(WHAT IS EXPECTED): An exact copy of the listing is what is needed; please output it in full.

(RAW DATA):
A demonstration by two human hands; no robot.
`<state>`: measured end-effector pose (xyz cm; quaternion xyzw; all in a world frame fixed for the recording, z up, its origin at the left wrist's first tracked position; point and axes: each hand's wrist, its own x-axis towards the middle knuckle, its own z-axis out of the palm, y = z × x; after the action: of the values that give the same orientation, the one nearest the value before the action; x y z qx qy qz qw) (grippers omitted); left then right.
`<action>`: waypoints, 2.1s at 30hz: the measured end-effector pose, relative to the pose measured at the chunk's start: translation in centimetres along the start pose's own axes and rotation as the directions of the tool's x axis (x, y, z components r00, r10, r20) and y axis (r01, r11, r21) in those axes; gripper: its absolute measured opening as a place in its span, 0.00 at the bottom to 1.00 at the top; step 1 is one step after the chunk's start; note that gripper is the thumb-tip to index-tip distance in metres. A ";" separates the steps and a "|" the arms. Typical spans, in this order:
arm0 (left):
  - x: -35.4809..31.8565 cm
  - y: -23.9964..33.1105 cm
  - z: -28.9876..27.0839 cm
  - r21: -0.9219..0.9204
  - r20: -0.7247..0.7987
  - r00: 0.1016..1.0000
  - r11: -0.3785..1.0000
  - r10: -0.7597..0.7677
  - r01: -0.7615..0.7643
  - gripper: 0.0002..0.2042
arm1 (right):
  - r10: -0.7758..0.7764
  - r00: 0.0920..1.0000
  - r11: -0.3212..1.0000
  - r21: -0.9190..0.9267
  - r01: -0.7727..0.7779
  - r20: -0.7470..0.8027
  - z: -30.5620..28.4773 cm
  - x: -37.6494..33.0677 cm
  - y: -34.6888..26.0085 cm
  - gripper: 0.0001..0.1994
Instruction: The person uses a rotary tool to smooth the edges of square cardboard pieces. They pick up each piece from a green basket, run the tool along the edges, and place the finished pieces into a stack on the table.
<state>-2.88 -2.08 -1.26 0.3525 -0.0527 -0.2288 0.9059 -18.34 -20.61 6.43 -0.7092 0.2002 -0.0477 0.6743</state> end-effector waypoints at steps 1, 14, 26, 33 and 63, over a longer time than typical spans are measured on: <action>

(TASK RESULT):
A demonstration by two human hands; no robot.
`<state>`: measured end-effector pose (xyz cm; quaternion xyzw; all in a world frame fixed for the recording, z up, its origin at the left wrist's first tracked position; point and axes: each hand's wrist, its own x-axis towards the middle knuckle, its own z-axis out of the palm, y = z × x; after the action: of the values that give the same orientation, the one nearest the value before the action; x y z qx qy qz qw) (grippers omitted); left then right.
`<action>`: waypoints, 2.1s at 30hz: the measured end-effector pose, relative to the pose measured at the chunk's start: translation in centimetres along the start pose's own axes and rotation as the directions of the tool's x axis (x, y, z components r00, r10, r20) and y axis (r01, r11, r21) in those axes; gripper: its absolute measured opening as a place in its span, 0.00 at the bottom to 1.00 at the top; step 1 is one step after the chunk's start; note that gripper is the thumb-tip to index-tip distance in metres. A ";" separates the steps and a "|" the arms. Typical spans, in this order:
arm0 (left):
  - x: -35.4809..31.8565 cm
  - y: -23.9964..33.1105 cm
  - z: -28.9876..27.0839 cm
  - r21: -0.9219..0.9204
  - r20: -0.7247..0.7987
  - r00: 0.1016..1.0000
  - r11: -0.3785..1.0000
  - r10: -0.7597..0.7677
  - r01: -0.7615..0.7643
  - gripper: 0.0002..0.2042
arm1 (right):
  - r10: -0.7758..0.7764
  - r00: 0.0920..1.0000
  - r11: -0.3212..1.0000
  - r21: -0.9190..0.9267
  - r01: -0.7727..0.7779
  - r20: -0.7470..0.8027
  - z: -30.5620..28.4773 cm
  - x: -37.6494..33.0677 cm
  - y: -34.6888..26.0085 cm
  - gripper: 0.0001..0.1994
Instruction: The person uses a rotary tool to smooth the edges of square cardboard pieces. They pick up each piece from a green basket, run the tool along the edges, and place the finished pieces into a stack on the table.
<state>-2.88 -2.08 -1.26 0.3525 -0.0527 -0.2288 0.9059 -18.34 -20.61 6.43 -0.7092 0.2002 -0.0477 0.6743</state> end-effector waypoints at steps 1, 14, 26, 33 and 63, over a longer time than typical spans are measured on: <action>

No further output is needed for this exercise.